**WHAT YOU WILL DO**
Please return every line of the records below that contains the word "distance".

**PROVIDED RECORDS**
- - - -

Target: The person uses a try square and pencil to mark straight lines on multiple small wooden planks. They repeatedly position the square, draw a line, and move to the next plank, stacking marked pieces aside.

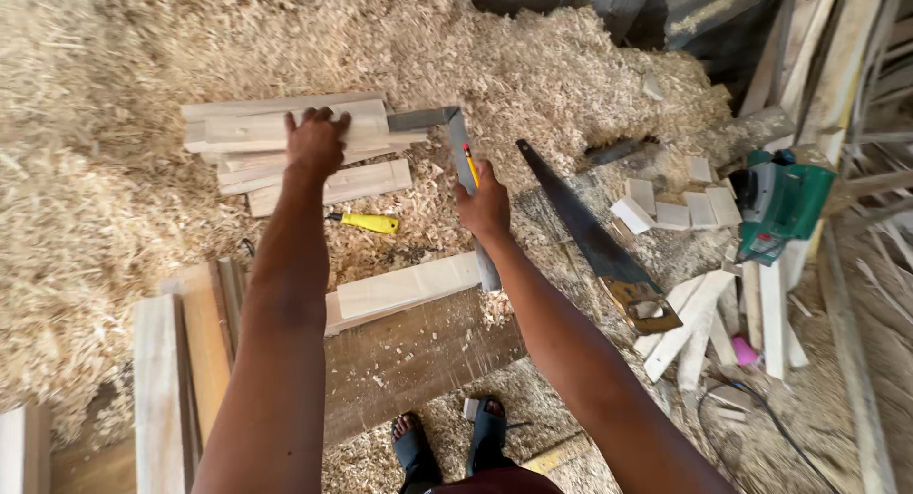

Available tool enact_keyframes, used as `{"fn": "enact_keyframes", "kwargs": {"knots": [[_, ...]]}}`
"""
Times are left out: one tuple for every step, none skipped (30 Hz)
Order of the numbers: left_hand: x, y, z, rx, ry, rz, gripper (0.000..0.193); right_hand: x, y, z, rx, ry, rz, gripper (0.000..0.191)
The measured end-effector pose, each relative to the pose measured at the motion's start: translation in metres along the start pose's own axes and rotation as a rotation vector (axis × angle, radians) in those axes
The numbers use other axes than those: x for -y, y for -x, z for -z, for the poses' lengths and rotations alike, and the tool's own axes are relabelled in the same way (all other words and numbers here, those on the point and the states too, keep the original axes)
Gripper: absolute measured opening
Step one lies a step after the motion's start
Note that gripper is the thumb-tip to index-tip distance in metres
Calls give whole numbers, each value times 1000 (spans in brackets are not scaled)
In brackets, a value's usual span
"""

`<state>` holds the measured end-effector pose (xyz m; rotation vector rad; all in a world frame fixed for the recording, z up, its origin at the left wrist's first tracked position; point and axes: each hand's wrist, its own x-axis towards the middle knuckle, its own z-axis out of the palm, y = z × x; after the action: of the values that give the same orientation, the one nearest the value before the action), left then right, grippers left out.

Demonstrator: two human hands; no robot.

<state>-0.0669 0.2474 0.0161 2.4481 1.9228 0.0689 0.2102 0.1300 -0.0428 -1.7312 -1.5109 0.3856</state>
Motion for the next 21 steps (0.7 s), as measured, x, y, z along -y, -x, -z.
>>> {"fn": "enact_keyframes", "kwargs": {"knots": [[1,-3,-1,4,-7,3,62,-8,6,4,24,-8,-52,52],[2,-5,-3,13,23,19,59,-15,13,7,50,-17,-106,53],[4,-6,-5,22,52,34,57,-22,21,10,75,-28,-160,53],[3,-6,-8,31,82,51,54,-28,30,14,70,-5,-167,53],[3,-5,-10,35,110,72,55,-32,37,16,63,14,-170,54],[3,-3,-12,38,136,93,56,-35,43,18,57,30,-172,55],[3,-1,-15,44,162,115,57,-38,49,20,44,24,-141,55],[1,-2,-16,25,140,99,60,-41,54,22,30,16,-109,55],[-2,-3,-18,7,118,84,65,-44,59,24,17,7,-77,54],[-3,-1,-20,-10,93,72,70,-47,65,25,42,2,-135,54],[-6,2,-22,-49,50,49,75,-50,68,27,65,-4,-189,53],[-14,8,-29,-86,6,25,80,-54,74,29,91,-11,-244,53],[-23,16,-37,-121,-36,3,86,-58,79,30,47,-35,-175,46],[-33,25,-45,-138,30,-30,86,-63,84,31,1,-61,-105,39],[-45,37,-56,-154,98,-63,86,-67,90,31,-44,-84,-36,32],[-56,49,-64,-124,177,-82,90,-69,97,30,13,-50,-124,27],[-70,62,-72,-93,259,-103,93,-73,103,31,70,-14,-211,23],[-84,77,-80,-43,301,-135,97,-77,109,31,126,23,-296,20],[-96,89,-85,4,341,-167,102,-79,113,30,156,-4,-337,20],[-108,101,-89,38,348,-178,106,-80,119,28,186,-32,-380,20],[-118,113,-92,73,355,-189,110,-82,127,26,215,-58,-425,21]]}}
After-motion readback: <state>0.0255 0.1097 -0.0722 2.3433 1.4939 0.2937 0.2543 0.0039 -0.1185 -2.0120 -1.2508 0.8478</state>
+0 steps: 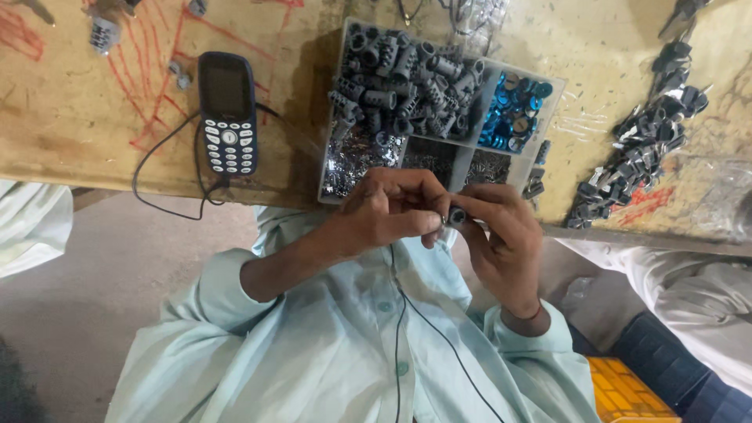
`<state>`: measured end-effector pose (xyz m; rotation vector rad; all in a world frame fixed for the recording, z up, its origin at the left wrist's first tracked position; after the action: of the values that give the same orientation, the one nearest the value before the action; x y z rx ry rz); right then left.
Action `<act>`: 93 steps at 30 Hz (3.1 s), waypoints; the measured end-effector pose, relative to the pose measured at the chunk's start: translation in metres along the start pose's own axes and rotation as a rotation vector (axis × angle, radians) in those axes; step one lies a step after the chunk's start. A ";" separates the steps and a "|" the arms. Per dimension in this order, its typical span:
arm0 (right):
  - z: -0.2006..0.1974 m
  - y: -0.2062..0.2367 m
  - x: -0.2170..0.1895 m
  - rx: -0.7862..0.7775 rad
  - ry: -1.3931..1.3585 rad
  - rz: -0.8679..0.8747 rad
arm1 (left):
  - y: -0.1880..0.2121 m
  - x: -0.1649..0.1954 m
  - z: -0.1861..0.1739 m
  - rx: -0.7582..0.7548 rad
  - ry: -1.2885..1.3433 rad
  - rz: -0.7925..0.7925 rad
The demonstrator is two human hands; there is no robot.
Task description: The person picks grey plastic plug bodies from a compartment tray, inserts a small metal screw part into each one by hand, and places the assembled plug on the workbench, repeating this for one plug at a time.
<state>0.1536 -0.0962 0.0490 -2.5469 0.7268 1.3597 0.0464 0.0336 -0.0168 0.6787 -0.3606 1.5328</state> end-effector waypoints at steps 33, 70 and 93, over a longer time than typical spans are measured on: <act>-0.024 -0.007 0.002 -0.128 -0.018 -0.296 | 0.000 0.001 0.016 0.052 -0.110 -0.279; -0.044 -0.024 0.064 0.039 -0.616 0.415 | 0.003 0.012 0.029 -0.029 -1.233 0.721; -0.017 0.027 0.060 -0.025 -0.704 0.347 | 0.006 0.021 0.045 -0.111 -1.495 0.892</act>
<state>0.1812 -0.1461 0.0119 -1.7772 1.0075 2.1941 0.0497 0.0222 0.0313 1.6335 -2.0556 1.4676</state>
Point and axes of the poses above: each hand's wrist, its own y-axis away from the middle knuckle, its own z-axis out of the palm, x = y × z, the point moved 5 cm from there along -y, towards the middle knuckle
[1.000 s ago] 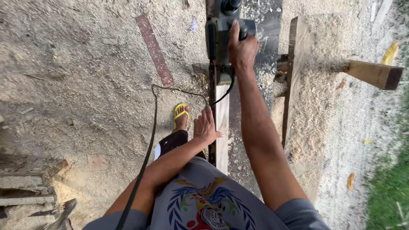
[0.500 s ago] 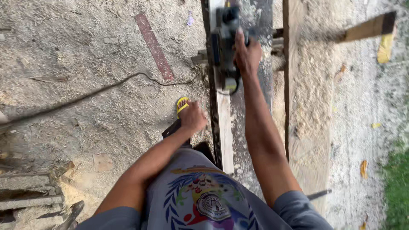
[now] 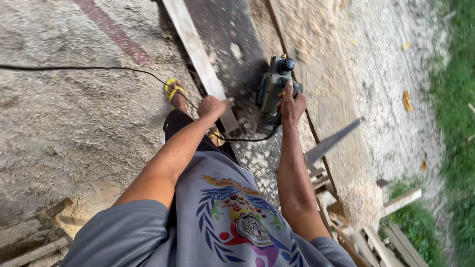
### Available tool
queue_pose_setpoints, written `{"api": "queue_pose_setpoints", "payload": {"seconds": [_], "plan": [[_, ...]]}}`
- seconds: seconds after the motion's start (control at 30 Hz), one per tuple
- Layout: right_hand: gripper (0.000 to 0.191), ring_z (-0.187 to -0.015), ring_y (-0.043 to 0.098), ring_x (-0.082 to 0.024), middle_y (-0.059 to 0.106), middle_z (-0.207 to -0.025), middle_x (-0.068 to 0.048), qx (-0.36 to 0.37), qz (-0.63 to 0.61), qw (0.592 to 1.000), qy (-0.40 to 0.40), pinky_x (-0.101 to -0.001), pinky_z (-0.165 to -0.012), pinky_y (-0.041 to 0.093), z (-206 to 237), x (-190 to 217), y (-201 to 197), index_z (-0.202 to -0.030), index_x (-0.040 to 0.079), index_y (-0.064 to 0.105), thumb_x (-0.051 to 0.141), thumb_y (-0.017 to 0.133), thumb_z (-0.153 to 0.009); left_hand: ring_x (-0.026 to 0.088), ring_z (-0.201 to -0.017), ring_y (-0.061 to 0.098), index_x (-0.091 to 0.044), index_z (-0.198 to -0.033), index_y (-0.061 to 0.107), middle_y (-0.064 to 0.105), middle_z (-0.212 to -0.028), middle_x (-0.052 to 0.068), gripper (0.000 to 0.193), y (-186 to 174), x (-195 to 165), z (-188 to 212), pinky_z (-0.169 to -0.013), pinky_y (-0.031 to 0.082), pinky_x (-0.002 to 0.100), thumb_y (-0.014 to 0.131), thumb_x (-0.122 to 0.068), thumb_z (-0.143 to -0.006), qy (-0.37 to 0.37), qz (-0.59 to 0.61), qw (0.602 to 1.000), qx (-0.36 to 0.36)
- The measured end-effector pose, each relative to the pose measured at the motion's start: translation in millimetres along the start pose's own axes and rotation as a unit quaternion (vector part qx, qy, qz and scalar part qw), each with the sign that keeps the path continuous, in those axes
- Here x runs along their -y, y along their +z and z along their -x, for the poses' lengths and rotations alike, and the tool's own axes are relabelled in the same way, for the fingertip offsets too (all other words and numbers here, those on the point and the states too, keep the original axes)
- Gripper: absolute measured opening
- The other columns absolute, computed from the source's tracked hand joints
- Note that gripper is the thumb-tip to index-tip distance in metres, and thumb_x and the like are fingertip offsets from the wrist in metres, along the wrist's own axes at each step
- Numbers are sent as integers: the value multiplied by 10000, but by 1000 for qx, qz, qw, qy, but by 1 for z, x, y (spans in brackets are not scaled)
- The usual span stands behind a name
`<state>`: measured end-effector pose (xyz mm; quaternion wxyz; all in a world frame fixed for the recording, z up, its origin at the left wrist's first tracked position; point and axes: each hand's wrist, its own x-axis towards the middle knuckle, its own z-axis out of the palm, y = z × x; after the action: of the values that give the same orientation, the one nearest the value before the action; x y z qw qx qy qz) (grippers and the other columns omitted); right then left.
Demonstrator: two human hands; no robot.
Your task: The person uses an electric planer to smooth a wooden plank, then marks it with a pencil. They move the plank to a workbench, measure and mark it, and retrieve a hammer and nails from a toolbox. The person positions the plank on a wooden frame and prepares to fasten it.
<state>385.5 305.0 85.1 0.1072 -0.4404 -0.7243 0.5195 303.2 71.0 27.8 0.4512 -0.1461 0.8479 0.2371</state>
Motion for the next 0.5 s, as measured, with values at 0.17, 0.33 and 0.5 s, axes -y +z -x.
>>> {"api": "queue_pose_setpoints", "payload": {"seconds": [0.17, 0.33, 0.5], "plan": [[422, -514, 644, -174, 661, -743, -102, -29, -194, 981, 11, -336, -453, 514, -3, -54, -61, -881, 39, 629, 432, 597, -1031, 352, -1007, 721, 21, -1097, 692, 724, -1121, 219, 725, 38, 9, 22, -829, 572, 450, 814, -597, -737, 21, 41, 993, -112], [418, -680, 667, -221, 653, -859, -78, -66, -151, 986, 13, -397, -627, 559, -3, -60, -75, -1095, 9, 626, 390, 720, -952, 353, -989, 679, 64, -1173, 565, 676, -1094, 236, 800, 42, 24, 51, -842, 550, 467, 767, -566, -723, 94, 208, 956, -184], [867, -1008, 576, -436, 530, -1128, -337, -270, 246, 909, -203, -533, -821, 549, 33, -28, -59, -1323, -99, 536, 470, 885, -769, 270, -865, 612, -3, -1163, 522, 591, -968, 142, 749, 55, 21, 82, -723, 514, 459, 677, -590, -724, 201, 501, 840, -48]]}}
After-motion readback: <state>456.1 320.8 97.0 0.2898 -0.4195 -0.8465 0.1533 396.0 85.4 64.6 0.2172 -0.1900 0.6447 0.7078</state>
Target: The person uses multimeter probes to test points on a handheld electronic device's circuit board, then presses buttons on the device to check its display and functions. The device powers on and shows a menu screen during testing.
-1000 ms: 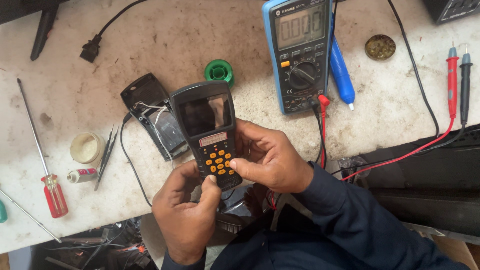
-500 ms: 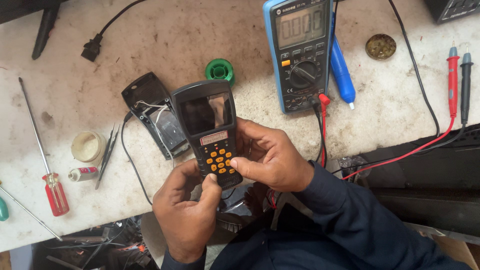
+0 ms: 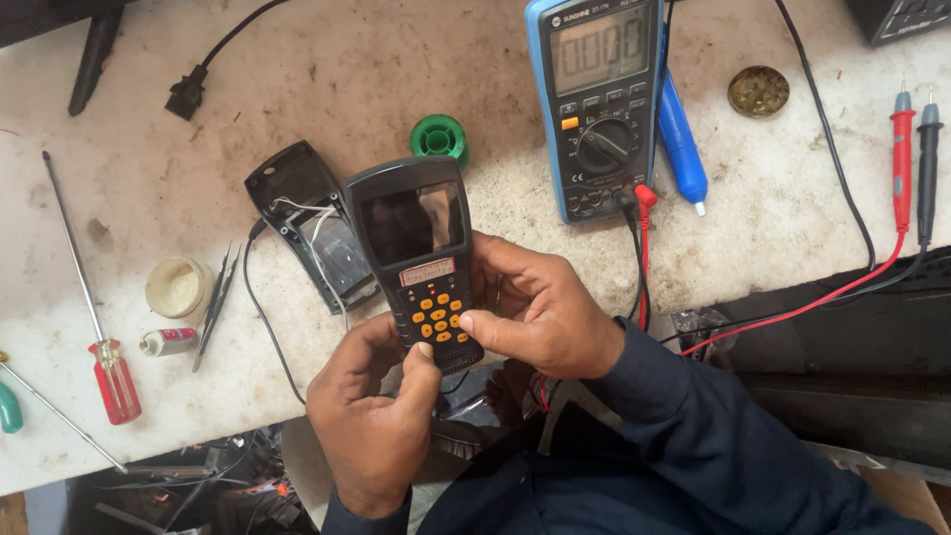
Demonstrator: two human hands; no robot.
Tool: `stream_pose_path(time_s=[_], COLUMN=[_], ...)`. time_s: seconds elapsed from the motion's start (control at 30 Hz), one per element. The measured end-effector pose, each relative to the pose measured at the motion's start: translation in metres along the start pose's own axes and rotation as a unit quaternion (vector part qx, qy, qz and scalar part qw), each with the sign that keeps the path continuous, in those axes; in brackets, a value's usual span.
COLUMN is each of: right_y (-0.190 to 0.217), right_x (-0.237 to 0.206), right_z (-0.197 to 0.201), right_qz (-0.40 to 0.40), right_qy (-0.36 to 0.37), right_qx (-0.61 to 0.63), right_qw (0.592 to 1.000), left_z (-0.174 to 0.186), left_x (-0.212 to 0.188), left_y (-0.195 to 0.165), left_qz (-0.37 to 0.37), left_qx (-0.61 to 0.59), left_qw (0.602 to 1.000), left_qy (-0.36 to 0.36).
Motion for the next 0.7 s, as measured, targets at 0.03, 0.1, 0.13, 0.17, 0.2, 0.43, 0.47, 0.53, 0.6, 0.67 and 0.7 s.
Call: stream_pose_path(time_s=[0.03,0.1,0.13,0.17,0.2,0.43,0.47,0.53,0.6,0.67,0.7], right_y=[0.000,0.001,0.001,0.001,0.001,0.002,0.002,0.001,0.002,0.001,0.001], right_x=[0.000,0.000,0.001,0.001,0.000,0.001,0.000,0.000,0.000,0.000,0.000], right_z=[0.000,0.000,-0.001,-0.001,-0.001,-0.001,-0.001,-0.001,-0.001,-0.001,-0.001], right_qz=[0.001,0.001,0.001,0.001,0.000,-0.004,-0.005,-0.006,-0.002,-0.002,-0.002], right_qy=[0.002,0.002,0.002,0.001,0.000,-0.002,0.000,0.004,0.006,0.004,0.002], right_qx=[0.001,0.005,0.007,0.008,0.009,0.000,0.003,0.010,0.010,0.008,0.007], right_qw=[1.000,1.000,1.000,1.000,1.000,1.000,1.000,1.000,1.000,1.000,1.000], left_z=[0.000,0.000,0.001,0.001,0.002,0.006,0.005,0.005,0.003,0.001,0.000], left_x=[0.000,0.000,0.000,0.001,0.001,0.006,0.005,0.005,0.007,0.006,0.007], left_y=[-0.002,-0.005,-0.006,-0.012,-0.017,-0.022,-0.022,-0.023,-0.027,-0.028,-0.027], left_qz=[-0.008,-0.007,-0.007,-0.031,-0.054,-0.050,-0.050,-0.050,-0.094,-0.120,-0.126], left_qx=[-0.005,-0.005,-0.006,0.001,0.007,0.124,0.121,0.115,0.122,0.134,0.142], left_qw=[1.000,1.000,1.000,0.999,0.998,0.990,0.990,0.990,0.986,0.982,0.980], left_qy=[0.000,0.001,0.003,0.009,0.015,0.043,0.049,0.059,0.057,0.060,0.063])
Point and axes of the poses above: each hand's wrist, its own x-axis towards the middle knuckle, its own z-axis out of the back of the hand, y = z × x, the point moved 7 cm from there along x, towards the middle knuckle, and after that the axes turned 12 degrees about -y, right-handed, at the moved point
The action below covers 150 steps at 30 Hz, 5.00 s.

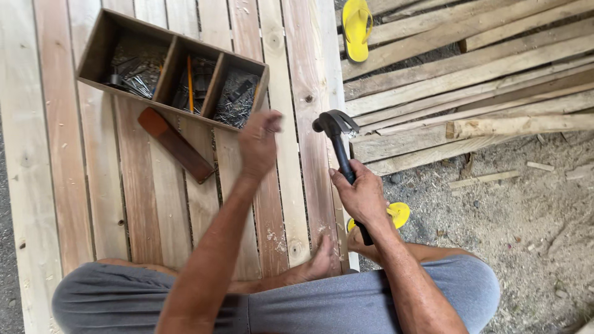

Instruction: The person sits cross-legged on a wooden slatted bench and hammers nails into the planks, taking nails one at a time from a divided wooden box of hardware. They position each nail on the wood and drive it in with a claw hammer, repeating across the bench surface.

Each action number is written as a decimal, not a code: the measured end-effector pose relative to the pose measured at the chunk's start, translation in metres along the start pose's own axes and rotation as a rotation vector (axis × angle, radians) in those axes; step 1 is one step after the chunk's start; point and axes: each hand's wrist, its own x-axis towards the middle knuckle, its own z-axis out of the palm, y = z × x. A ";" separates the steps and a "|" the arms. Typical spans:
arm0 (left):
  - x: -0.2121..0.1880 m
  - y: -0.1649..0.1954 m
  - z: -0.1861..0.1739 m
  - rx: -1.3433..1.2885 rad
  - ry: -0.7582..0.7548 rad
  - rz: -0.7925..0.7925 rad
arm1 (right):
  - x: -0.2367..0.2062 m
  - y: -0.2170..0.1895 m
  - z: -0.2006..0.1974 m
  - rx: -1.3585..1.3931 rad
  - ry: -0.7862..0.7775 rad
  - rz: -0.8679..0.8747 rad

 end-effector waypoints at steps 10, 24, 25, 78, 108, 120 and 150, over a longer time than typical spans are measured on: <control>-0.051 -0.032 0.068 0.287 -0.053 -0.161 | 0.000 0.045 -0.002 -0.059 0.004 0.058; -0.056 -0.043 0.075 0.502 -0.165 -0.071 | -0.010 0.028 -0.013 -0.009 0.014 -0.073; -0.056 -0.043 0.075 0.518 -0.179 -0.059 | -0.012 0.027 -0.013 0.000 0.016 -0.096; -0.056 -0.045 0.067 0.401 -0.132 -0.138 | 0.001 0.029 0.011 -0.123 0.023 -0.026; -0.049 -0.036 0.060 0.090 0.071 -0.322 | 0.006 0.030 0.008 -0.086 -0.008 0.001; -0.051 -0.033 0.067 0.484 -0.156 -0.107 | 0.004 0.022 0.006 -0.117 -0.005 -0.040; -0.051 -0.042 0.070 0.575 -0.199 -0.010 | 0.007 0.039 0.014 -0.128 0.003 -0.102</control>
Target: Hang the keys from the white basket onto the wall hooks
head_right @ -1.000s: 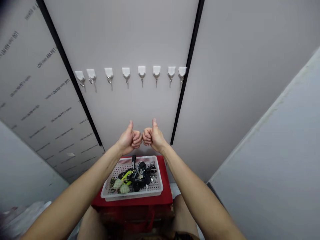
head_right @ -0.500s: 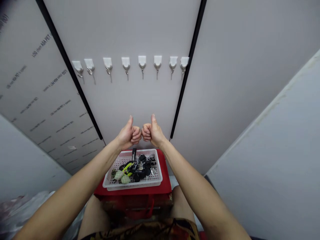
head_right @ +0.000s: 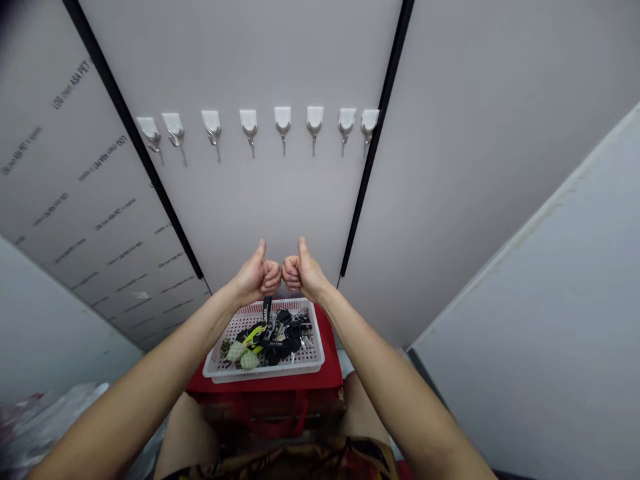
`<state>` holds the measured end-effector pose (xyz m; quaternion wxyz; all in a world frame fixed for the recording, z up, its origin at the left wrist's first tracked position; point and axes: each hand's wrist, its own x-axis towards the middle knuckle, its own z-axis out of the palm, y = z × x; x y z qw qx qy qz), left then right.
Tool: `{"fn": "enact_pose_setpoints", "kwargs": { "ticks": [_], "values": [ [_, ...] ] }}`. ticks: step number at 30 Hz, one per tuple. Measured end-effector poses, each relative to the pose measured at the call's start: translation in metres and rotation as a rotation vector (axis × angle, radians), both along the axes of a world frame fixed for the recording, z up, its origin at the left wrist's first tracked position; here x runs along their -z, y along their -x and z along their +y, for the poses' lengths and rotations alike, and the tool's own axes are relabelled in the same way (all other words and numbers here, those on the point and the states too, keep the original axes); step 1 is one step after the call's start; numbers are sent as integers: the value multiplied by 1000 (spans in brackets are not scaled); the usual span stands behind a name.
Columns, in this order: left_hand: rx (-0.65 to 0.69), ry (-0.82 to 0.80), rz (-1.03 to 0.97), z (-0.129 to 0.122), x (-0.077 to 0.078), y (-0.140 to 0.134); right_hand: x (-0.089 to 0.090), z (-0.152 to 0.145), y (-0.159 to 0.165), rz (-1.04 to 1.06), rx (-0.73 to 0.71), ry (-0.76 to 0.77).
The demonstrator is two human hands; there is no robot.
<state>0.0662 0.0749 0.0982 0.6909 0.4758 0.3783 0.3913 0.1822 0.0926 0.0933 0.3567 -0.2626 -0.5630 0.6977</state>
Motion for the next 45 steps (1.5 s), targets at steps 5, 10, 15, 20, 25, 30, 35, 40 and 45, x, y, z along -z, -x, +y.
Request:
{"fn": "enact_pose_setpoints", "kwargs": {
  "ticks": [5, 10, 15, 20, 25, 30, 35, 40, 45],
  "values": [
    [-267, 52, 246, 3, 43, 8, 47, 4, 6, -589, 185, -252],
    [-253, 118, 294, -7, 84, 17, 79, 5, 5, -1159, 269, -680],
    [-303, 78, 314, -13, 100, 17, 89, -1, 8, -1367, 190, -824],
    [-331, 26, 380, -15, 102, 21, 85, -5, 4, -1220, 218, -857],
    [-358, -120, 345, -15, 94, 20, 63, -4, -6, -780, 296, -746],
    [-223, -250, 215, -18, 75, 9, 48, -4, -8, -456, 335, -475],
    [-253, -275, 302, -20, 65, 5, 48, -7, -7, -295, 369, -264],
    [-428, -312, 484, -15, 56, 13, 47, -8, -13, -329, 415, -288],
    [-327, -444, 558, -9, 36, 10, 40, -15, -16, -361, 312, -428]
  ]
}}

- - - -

**OUTPUT OF THE EXERCISE**
Note that gripper is the thumb-tip to index-tip distance in metres
- Note that gripper is the thumb-tip to index-tip distance in metres, and thumb_x and the like are fingertip offsets from the wrist in metres, along the wrist's own axes at each step

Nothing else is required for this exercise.